Polymorphic haplotypes and recombination rates at the LDL receptor gene locus in subjects with and without familial hypercholesterolemia who are from different populations.

A R Miserez 1, H Schuster 1, N Chiodetti 1, U Keller 1
PMCID: PMC1682072  PMID: 8096361

Abstract

RFLPs at the low-density lipoprotein (LDL) receptor locus for TaqI, StuI, HincII, AvaII, ApaLI (5' and 3'), PvuII, and NcoI were studied in Swiss and German families with familial hypercholesterolemia (FH). A total of 1,104 LDL receptor alleles were analyzed using Southern blotting and new PCR-based techniques for detection of the TaqI, StuI, HincII, AvaII, NcoI RFLPs. Two hundred fifty-six independent haplotypes from 368 individuals of 61 unrelated Swiss families, as well as 114 independent haplotypes from 184 subjects of 25 unrelated German families, were constructed. In 76 families, clinical diagnosis of FH was confirmed by cosegregation analysis. Of the 43 unique haplotypes consisting of seven RFLPs detected in the Swiss and Germans, only 9 were common in both population samples. Analysis of linkage disequilibrium revealed nonrandom associations between several of the investigated RFLPs.
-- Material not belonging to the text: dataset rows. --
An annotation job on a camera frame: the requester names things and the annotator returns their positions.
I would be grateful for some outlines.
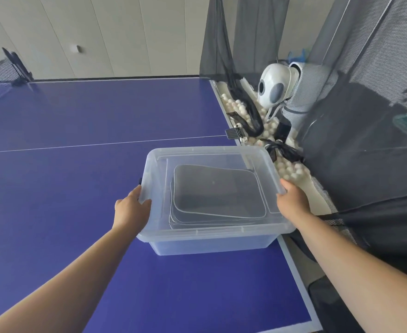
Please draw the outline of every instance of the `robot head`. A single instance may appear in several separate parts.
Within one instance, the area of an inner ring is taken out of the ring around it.
[[[298,79],[296,68],[279,63],[270,64],[262,72],[259,82],[259,104],[267,109],[289,98]]]

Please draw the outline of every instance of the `white center line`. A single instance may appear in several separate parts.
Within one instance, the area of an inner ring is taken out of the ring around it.
[[[124,142],[108,142],[108,143],[104,143],[104,144],[72,145],[72,146],[57,146],[57,147],[42,147],[42,148],[28,148],[28,149],[23,149],[23,150],[0,151],[0,153],[5,153],[5,152],[18,152],[18,151],[52,150],[52,149],[55,149],[55,148],[70,148],[70,147],[84,147],[84,146],[101,146],[101,145],[131,144],[131,143],[134,143],[134,142],[168,141],[168,140],[184,140],[184,139],[216,138],[216,137],[226,137],[226,135],[207,135],[207,136],[204,136],[204,137],[173,138],[173,139],[156,139],[156,140],[138,140],[138,141],[124,141]]]

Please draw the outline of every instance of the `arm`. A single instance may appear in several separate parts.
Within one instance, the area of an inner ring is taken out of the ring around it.
[[[115,203],[112,229],[63,271],[0,316],[0,332],[81,332],[129,244],[148,222],[137,186]]]
[[[357,247],[312,215],[305,193],[288,191],[278,207],[302,234],[313,256],[364,331],[407,332],[407,275]]]

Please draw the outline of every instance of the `robot eye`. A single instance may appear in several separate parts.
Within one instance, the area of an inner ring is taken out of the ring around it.
[[[284,84],[282,83],[274,84],[273,88],[270,91],[270,102],[274,104],[278,103],[283,92]]]
[[[263,93],[265,92],[265,83],[263,82],[263,79],[260,80],[259,82],[259,94],[263,95]]]

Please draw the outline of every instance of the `blue table tennis table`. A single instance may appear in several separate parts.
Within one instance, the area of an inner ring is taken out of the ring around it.
[[[0,98],[0,314],[112,225],[159,147],[234,145],[199,78],[37,82]],[[157,256],[134,240],[85,332],[321,329],[280,237],[261,250]]]

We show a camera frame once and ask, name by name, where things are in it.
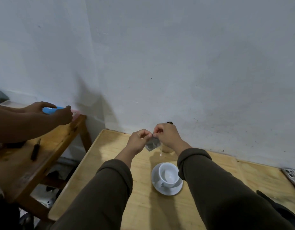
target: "hand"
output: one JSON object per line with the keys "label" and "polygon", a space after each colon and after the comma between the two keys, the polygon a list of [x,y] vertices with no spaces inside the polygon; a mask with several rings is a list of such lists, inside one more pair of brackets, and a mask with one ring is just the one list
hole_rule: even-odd
{"label": "hand", "polygon": [[71,112],[71,106],[66,106],[63,109],[58,109],[53,114],[51,114],[59,125],[66,125],[70,123],[73,119],[73,113]]}
{"label": "hand", "polygon": [[154,137],[161,143],[174,149],[174,146],[183,141],[176,129],[176,126],[170,123],[159,123],[154,128]]}
{"label": "hand", "polygon": [[145,129],[140,131],[135,131],[130,136],[127,145],[125,147],[126,151],[134,153],[134,155],[138,154],[142,151],[145,144],[149,141],[149,139],[153,136],[153,134]]}
{"label": "hand", "polygon": [[48,102],[35,102],[27,107],[22,108],[24,113],[39,113],[39,114],[45,114],[42,109],[44,107],[51,107],[51,108],[57,108],[54,104],[48,103]]}

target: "white saucer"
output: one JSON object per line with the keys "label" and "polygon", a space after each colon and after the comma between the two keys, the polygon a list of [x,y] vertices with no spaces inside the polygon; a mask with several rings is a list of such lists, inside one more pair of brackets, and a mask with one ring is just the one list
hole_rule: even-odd
{"label": "white saucer", "polygon": [[181,178],[179,178],[178,182],[172,188],[156,187],[155,186],[157,184],[157,182],[160,180],[158,170],[159,170],[159,167],[161,166],[161,164],[162,163],[159,163],[152,170],[152,174],[151,174],[152,184],[159,193],[162,193],[164,195],[175,195],[178,192],[180,192],[180,190],[183,186],[183,180]]}

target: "person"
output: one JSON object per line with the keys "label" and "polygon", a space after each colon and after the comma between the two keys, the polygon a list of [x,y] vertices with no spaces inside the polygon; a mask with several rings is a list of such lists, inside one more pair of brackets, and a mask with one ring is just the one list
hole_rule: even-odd
{"label": "person", "polygon": [[42,112],[44,107],[57,108],[48,102],[35,102],[24,108],[0,106],[0,143],[34,139],[72,121],[70,106],[51,115]]}
{"label": "person", "polygon": [[[294,229],[268,201],[214,163],[205,150],[183,141],[174,125],[158,124],[153,135],[177,154],[179,176],[188,183],[208,230]],[[151,136],[145,129],[134,132],[126,147],[103,163],[51,229],[120,229],[132,192],[131,162]]]}

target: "white cup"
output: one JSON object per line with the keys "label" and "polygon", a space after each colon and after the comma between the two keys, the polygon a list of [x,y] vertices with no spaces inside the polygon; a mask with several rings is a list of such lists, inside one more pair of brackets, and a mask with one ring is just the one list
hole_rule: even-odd
{"label": "white cup", "polygon": [[179,180],[178,169],[175,165],[169,162],[162,163],[158,170],[160,181],[157,182],[157,187],[173,187]]}

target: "wooden table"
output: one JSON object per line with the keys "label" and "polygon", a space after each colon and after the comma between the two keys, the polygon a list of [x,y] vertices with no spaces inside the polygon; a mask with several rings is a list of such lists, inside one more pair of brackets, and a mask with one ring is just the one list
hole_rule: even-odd
{"label": "wooden table", "polygon": [[80,134],[86,151],[91,146],[90,135],[85,124],[86,116],[80,115],[74,122],[58,126],[41,138],[36,161],[31,161],[31,153],[38,139],[28,140],[22,148],[0,151],[0,187],[8,202],[19,206],[34,216],[47,220],[49,209],[30,196],[39,184],[63,189],[66,182],[46,176],[50,168],[66,150],[72,140]]}
{"label": "wooden table", "polygon": [[[114,158],[126,146],[129,136],[110,130],[103,130],[99,134],[50,210],[51,220],[58,220],[102,163]],[[238,162],[228,155],[208,153],[214,162],[253,190],[259,189],[271,198],[276,197],[278,203],[290,204],[286,206],[295,212],[295,189],[277,168]],[[131,164],[133,192],[123,214],[121,229],[206,229],[187,182],[175,196],[162,195],[151,184],[150,174],[155,165],[161,162],[176,165],[176,161],[174,152],[164,154],[159,149],[151,152],[143,149],[135,156]]]}
ApaLI (5'), NcoI, PvuII, TaqI, and AvaII or HincII were particularly informative (cumulative informativeness .85). Relative frequencies, heterozygosity indexes, and PICs of the RFLPs from the Swiss and Germans were compared with values calculated from reported haplotype data for Italians, Icelanders, North American Caucasians, South African Caucasians, and Japanese. Pairwise comparisons of population samples by common RFLPs demonstrated unexpected differences even between geographically adjacent populations (e.g., the Swiss and Germans). Furthermore, genetic distances from the Germans to the other Caucasians were larger than to the Japanese. An unexpected lack of correlation between linkage disequilibria and physical distances was detected for the German and Japanese data, possibly because of nonuniform recombination with excessively high rates between exon 13 and intron 15. Hence, the present study revealed a striking variety of polymorphic haplotypes and heterogeneity of RFLP frequencies and recombination rates among the seven population samples.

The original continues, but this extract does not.